Finally the UK Parliament passed into law the Digital Economy Act 2010 with provisions designed to deal with P2P file sharing. The process has been somewhat tortuous with a bipartite consultation on legislation to address illicit P2P file-sharing by the Department for Business Innovation and Skills Several months of feverish activity led up to the announcement of the General Election in May 2010. The debate lacked balance with those opposing the legislation unable to counter the massive resources of the vested interests of the media industry. Even those who would have to bear much of the responsibility of monitoring and communicating with users, the ISP's were strangely ambivalent. Whilst the trade organisation the Internet Services Providers' Association (ISPA UK) echoed the familiar view that the Act was unworkable and that the music industry needed to look to more innovative business models individual ISP's with heavy media interests, and hence a foot in both camps such as BSkyB, were unwilling to be openly critical.

5. Digital Economy Act 2010

The Digital Economy Act 2010 received Royal Assent on 8 April 2010 through the 'wash-up', a process through which the government agrees with the opposition how to conclude business before Parliament is dissolved. Further regulations will be required before technical measures can be applied in cases of copyright infringements via peer-to-peer file sharing, or before a copyright owner can apply for a court order to block an infringing website.

Whilst avoiding the issue of orphan works (an amendment that would do a something to redress the balance in copyright) the Act contains powers to order internet service providers to take technical measures against subscribers (the obvious one being suspension of online access) in order to tackle online copyright infringement.

The Digital Economy Act 2010 now contains provisions for suspension of accounts. The Act itself requires ISPs (now clarified by sections 3.14 - 3.15.5 of the draft consultation code to be fixed ISPs with more than 400,000 subscribers, OFCOM 2010) to notify their subscribers if their internet protocol addresses are reported by copyright owners, in a copyright infringement report (CIR). ISPs will also have to furnish copyright owners with anonymised copyright infringement lists concerning subscribers whose CIRs exceed the threshold of illicit permissibility. In Online Infringement of Copyright and the Digital Economy Act 2010: Draft Initial Obligations Code issued in May 2010 OFCOM (the UK Communications Regulator) (OFCOM, 2010) proposes that notifications be sent to subscribers on receipt of the first CIR, on receipt of a second CIR a month or more later, then on receipt of a third CIR received a month or more after the second (the 'three strikes'). An ISP will then be required to keep track of the number of reports about each subscriber and compile, on an anonymous basis, a list (Copyright Infringement List, CIL) of those relevant subscribers who have received three notifications within a year. The copyright owner can acquire the CIL and after obtaining a court order to release the personal information of the subscriber can then commence proceedings against them. Any subscriber will be able to appeal to an independent body, which Ofcom is required to establish.

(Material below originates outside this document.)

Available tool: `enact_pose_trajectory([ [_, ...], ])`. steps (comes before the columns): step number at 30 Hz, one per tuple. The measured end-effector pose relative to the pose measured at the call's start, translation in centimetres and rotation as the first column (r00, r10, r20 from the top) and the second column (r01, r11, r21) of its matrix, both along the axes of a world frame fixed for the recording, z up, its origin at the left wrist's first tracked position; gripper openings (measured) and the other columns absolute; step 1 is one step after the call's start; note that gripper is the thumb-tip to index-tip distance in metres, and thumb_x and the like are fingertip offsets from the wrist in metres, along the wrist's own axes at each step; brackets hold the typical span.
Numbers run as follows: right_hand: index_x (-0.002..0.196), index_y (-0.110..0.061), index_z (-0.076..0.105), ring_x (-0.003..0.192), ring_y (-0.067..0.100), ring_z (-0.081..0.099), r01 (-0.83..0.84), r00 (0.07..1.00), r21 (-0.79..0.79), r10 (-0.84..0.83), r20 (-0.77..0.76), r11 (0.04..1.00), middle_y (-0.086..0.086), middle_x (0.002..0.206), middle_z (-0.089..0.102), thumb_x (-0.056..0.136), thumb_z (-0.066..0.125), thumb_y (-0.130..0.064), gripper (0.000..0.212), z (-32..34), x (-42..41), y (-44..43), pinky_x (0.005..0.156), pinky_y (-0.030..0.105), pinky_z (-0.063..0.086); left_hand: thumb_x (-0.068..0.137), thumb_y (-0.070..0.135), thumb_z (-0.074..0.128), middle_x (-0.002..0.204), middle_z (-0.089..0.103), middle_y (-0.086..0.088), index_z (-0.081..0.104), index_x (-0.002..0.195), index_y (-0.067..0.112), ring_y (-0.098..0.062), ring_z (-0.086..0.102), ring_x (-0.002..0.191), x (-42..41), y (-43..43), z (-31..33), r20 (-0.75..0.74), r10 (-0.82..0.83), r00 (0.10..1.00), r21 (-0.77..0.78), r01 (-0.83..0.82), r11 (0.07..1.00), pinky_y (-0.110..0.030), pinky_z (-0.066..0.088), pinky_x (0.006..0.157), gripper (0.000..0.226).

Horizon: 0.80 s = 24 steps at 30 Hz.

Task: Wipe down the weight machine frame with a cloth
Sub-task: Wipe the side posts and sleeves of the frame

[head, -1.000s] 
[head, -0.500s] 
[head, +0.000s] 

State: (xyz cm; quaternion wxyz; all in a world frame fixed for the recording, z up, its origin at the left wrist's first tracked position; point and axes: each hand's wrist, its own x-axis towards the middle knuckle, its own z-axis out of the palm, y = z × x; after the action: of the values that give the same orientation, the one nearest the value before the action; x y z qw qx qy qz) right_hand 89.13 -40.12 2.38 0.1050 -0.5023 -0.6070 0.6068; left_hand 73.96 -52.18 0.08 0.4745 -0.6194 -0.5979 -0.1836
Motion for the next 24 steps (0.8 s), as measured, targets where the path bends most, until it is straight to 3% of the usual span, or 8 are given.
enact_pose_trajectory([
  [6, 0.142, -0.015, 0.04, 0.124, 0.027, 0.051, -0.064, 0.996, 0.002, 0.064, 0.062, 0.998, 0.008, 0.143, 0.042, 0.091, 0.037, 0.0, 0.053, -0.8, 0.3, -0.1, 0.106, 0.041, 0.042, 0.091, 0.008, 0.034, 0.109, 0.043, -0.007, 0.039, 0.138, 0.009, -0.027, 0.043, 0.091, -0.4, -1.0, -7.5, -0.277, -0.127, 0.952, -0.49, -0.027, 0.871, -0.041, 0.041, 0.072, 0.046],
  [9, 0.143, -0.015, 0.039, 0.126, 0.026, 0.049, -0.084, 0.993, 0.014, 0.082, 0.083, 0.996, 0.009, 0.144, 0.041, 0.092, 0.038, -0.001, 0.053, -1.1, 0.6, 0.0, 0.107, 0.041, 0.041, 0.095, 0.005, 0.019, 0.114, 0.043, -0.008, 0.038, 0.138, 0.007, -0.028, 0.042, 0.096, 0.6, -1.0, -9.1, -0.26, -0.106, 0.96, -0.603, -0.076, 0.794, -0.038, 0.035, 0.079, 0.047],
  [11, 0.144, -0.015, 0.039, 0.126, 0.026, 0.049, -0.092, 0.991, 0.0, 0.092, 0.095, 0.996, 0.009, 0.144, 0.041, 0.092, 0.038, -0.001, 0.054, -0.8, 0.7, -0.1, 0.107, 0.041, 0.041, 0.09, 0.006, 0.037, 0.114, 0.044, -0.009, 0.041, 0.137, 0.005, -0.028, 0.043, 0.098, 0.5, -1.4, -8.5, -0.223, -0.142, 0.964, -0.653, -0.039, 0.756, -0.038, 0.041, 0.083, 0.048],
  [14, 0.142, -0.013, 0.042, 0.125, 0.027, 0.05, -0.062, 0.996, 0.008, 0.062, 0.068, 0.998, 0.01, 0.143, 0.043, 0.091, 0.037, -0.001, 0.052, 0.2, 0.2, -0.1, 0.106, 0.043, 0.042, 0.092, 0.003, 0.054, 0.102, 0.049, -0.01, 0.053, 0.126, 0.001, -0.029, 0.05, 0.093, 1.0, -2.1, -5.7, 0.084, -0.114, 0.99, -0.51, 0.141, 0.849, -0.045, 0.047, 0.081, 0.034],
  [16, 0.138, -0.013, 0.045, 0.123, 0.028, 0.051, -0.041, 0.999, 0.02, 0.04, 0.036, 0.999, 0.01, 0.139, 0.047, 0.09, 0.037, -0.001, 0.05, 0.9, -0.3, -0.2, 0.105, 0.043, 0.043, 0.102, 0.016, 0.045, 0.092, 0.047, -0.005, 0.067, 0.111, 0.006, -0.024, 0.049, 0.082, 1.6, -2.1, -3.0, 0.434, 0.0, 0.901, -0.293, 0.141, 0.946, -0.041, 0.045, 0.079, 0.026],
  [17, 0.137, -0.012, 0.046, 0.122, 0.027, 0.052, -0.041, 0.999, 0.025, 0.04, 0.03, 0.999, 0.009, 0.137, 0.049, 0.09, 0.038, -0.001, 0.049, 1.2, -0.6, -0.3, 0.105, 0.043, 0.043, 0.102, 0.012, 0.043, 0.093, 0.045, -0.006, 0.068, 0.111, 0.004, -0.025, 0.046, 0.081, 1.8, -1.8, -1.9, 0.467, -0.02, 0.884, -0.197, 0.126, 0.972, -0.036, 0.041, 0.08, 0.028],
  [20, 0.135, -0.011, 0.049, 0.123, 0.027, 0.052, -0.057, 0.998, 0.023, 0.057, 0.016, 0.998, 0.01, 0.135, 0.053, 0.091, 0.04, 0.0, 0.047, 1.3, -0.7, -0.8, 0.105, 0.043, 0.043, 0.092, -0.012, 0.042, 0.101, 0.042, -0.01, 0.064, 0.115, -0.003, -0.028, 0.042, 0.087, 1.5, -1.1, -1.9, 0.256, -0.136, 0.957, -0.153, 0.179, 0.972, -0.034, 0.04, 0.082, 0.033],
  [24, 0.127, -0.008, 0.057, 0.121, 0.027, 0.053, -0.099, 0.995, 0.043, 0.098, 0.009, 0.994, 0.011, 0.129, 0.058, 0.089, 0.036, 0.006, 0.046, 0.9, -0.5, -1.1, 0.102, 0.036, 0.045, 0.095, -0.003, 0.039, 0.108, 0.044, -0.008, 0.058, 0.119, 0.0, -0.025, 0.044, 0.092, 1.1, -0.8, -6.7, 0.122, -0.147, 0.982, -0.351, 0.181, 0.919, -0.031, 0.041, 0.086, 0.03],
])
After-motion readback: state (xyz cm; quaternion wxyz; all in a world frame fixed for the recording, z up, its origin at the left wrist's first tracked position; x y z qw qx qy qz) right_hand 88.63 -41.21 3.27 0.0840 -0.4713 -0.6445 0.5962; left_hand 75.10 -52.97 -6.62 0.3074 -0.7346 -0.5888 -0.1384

The proposed suspension or termination of subscriber accounts of accounts is fraught with danger. The lack of evidence (we have to make do with statements such as 'some stakeholders have argued strongly that none of the technical measures is powerful enough') means there is no justification in refusing to endorse and carry forward the recommendations contained in the Digital Britain Final Report. Further the suspension of accounts will lead to an increasing alienation between rights holders (and their performers and creators) and their users/consumers. Few industries would wish to adopt a business model that places them in conflict with their consumers. The suspension of accounts would also appear to be contradictory to the government approach of the last decade to develop and to enable citizens to participate in digital economy. Technological measures exist, and will continue to be developed and refined, that will make it difficult to isolate the real infringer, leading to the possibility of innocent users and families having their accounts suspended. The evidence from the previous two decades is that no matter how sophisticated the legislative, administrative and technical measures taken, resistance from consumers will result in leap frogging technologies being developed and utilised.

A suspension would not deter the determined user from accessing the internet; they may be able to access through the account of others, including Wi-Fi hot spots, friends and hosts of others who may have open access or insecure networks. As to the availability of such networks section 3.23 of the OFCOM 2010 consultation (OFCOM 2010) states that where a Wi-Fi network is provided in conjunction with other goods or services to a customer, such as a café, a hotel or a library, they are likely to be considered as 'qualifying ISPs'. This may have the effect of encouraging such providers to significantly increase security or reducing the availability of these networks to avoid potential liability.

The suspension of accounts and the consequent loss of freedom of expression continue a process of criminalising the infringement of intellectual property rights that has characterised the approach to copyright infringement in the digital age. This is unfortunate as it leads to calls for disproportionate remedies for such infringements. Criminalising ordinary people for illegally downloading music is counter-productive.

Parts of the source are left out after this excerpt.